▶ WHAT YOU NEED TO DO: Look through the data below and extract, unchanged, the lines from the one that contains "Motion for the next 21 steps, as" to the one that contains "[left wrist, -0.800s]", both included.

▶ TASK INPUT:
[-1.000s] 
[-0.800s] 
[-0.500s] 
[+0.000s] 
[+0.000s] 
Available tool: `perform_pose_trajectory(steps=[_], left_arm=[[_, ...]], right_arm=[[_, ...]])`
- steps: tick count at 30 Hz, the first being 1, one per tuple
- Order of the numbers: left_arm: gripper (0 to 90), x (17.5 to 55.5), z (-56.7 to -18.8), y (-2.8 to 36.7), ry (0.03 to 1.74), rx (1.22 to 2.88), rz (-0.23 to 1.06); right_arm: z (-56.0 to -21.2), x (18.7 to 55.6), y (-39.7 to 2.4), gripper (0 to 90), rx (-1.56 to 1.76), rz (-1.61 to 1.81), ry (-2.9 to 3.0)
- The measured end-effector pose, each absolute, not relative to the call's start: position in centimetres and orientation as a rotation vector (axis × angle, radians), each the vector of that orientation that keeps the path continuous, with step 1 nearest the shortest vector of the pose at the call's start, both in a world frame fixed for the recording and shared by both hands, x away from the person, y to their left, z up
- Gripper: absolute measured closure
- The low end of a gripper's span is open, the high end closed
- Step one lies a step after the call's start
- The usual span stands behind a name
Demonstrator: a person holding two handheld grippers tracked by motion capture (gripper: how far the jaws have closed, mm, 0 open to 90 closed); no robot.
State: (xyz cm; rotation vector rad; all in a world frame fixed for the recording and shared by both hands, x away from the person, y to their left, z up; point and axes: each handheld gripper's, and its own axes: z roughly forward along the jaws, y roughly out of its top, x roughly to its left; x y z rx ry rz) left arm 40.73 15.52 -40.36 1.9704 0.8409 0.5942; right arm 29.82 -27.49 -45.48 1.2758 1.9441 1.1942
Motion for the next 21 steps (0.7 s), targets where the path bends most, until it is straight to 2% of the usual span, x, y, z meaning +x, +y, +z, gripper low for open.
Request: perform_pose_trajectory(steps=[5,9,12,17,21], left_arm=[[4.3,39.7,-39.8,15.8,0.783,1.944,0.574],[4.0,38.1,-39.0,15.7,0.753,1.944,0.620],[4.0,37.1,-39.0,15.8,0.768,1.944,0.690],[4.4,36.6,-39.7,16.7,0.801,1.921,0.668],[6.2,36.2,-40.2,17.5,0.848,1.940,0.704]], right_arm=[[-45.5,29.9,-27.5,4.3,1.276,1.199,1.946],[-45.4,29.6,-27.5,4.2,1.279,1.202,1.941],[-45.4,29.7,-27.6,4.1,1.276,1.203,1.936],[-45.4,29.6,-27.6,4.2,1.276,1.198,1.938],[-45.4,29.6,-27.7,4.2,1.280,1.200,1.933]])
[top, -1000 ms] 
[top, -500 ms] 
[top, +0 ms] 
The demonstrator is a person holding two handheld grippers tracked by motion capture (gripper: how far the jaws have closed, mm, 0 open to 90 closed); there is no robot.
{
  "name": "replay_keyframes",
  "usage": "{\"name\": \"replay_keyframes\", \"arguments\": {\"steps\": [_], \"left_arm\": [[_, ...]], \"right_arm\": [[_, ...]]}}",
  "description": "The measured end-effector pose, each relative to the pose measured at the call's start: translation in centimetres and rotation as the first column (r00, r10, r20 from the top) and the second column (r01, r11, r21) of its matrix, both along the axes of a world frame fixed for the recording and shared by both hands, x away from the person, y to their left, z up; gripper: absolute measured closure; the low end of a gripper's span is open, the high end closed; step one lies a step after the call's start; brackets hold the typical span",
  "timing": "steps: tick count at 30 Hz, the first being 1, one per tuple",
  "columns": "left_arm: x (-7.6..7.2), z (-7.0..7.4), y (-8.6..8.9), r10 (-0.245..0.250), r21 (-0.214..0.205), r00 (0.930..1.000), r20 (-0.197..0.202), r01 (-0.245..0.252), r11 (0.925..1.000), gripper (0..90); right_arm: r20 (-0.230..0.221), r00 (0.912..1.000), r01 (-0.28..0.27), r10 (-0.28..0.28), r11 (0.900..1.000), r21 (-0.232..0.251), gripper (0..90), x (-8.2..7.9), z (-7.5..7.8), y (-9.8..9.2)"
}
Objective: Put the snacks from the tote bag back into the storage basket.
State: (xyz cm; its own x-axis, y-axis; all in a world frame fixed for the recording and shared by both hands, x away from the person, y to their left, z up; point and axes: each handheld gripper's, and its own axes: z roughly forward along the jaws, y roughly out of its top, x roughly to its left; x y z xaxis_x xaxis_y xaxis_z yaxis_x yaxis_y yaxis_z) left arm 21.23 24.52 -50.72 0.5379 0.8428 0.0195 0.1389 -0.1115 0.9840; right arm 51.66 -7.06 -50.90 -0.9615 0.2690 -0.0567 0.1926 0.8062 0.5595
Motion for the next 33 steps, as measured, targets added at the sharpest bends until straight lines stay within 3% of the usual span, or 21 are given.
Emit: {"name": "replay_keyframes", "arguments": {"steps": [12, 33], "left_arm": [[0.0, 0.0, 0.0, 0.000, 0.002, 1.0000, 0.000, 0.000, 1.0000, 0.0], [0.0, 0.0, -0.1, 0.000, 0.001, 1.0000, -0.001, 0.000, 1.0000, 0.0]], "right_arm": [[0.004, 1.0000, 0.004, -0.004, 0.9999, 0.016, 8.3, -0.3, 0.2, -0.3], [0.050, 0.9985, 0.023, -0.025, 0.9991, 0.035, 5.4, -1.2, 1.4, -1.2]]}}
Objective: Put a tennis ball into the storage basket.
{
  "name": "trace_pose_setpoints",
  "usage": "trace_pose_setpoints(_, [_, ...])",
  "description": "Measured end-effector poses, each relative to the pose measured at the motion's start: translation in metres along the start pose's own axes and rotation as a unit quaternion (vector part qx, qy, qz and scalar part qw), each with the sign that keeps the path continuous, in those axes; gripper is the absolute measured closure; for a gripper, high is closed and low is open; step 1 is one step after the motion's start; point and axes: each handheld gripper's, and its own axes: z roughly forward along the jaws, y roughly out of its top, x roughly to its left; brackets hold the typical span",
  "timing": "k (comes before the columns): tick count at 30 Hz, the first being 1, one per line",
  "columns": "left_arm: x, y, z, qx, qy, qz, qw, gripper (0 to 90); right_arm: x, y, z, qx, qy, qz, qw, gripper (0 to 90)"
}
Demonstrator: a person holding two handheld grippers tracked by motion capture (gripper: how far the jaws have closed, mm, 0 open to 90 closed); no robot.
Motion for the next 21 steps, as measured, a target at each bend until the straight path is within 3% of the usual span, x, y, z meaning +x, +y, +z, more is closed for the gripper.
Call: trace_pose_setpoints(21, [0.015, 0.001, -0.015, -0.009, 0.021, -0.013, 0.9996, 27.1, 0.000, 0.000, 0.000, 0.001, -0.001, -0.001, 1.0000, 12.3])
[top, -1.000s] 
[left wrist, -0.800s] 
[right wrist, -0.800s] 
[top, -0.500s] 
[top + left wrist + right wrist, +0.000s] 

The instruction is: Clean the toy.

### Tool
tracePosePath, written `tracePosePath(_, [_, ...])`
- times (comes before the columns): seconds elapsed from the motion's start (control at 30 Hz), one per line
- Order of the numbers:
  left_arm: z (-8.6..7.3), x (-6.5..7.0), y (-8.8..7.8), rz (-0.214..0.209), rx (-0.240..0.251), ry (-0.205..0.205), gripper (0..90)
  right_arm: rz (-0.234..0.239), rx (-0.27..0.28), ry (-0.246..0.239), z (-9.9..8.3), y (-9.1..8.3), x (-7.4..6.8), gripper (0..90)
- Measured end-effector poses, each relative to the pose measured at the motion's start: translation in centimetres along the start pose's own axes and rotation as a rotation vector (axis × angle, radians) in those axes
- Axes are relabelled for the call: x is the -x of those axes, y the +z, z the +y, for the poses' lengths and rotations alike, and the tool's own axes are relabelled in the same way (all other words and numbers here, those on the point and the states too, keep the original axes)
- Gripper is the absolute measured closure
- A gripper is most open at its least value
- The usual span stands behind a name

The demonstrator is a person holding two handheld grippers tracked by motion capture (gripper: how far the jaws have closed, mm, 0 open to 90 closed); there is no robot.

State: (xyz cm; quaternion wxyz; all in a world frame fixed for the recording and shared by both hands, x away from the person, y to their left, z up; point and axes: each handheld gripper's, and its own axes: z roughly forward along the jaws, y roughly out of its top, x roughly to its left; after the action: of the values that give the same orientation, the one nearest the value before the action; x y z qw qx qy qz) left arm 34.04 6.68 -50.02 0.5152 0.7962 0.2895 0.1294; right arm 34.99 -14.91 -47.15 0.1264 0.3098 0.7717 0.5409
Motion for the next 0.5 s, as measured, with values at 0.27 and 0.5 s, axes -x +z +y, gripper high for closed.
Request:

▶ RESPONSE TO THE EXERCISE:
Motion for the next 21 steps, as measured, a target at each bend until the straight path is within 3% of the usual span, x, y, z meaning +x, +y, +z, more is closed for the gripper.
Call: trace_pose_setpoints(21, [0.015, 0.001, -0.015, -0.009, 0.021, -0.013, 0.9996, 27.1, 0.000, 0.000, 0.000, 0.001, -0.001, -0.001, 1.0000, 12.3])
[top, -1.000s] 
[left wrist, -0.800s] 

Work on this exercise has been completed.